Marwa Fatafta, MENA policy and advocacy director at the nonprofit Access Now, a digital rights advocacy group, says that she has seen little change in Meta’s systems from 2021, and believes that the company’s content moderation policies still lack transparency for users. For instance, following Russia’s invasion of Ukraine, Meta made an exception to its policies around incitement to violence, allowing users in certain countries to post content, such as “death to the Russian invaders”, referring to the Russian military, that would normally be removed. “​​We still won’t allow credible calls for violence against Russian civilians,” Meta spokesperson Andy Stone told the Verge at the time.

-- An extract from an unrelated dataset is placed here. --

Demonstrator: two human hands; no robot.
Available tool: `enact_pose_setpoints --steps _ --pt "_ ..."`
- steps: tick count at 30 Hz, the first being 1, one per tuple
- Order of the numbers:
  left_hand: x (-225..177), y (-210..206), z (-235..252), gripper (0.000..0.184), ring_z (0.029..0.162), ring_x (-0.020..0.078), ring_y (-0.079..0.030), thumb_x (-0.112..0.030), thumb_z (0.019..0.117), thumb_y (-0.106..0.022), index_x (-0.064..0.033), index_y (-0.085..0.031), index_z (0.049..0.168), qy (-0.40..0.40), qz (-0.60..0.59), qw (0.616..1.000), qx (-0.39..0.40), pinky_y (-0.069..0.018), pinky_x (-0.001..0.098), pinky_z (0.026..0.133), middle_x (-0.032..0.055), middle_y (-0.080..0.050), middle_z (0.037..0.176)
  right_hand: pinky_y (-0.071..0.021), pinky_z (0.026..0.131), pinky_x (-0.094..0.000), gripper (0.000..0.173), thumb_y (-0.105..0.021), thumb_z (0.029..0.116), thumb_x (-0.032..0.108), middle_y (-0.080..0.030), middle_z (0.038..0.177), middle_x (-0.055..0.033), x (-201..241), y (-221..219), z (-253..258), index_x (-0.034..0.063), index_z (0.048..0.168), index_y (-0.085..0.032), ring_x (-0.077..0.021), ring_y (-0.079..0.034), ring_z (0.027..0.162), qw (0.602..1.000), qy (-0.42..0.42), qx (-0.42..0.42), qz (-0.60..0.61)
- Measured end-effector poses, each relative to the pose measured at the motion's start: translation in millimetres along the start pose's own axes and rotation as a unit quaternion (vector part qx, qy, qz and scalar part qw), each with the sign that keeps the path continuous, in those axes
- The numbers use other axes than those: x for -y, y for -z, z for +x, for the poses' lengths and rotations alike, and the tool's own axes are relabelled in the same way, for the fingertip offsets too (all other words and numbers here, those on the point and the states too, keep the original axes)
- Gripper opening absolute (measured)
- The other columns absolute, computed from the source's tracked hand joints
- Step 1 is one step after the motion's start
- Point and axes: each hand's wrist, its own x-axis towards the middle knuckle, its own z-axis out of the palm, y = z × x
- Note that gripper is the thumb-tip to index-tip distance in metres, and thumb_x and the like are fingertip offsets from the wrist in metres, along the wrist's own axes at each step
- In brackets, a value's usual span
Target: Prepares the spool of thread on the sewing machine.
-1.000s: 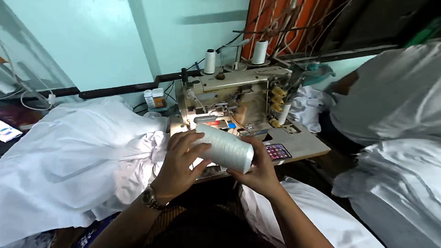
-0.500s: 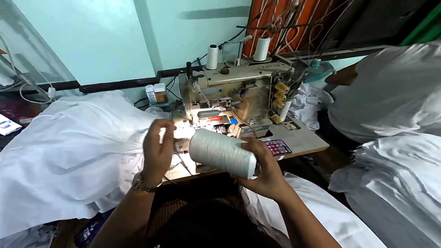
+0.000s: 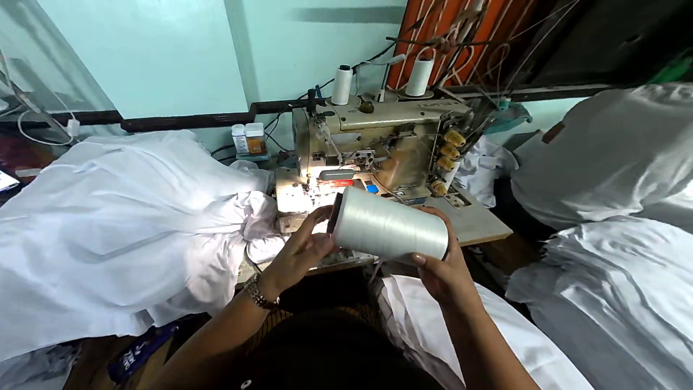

“It’s not clear why some of these exceptions are made for some conflicts and not others,” says Fatafta. “We’re seeing videos and photos, sometimes just from bystanders or journalists, being removed and it’s not clear why. We’re really advocating for more context-specific content moderation.”

For some of these, like the post from al-Shifa, the company will assess whether the post is “newsworthy”, and reinstate images or videos when users appeal a takedown decision. This happens “pretty much in every single crisis,” according to Diya. In the case of the hostage video, the user posted it with a caption encouraging people to watch it to gain a “deeper understanding” of what happened on October 7, violating Meta’s long standing policy of not showing terrorist attacks, and its new policy of showing identifiable images of hostages. (Meta temporarily updated its policies to take down videos in which hostages were identifiable after October 7th).

In a company blog, Meta said the “Oversight Board’s guidance in these cases, along with feedback from other experts, will help us to continue to evolve our policies and response to the ongoing Israel-Hamas War.”

But the bigger issue, Diya says, is that the company continues treating each conflict like a one-off situation that requires a tailored response. “There’s a general reluctance within platforms to preempt or prepare for crises, especially if it’s outside the U.S., even when there is a prolonged history of conflict or violence in that region,” she says. “But we have seen enough crises in the last decade to get some sense of some patterns and what kind of tools should be in place.”

The expedited decisions from the Oversight Board, expected within 30 days, may finally push the company to do just that.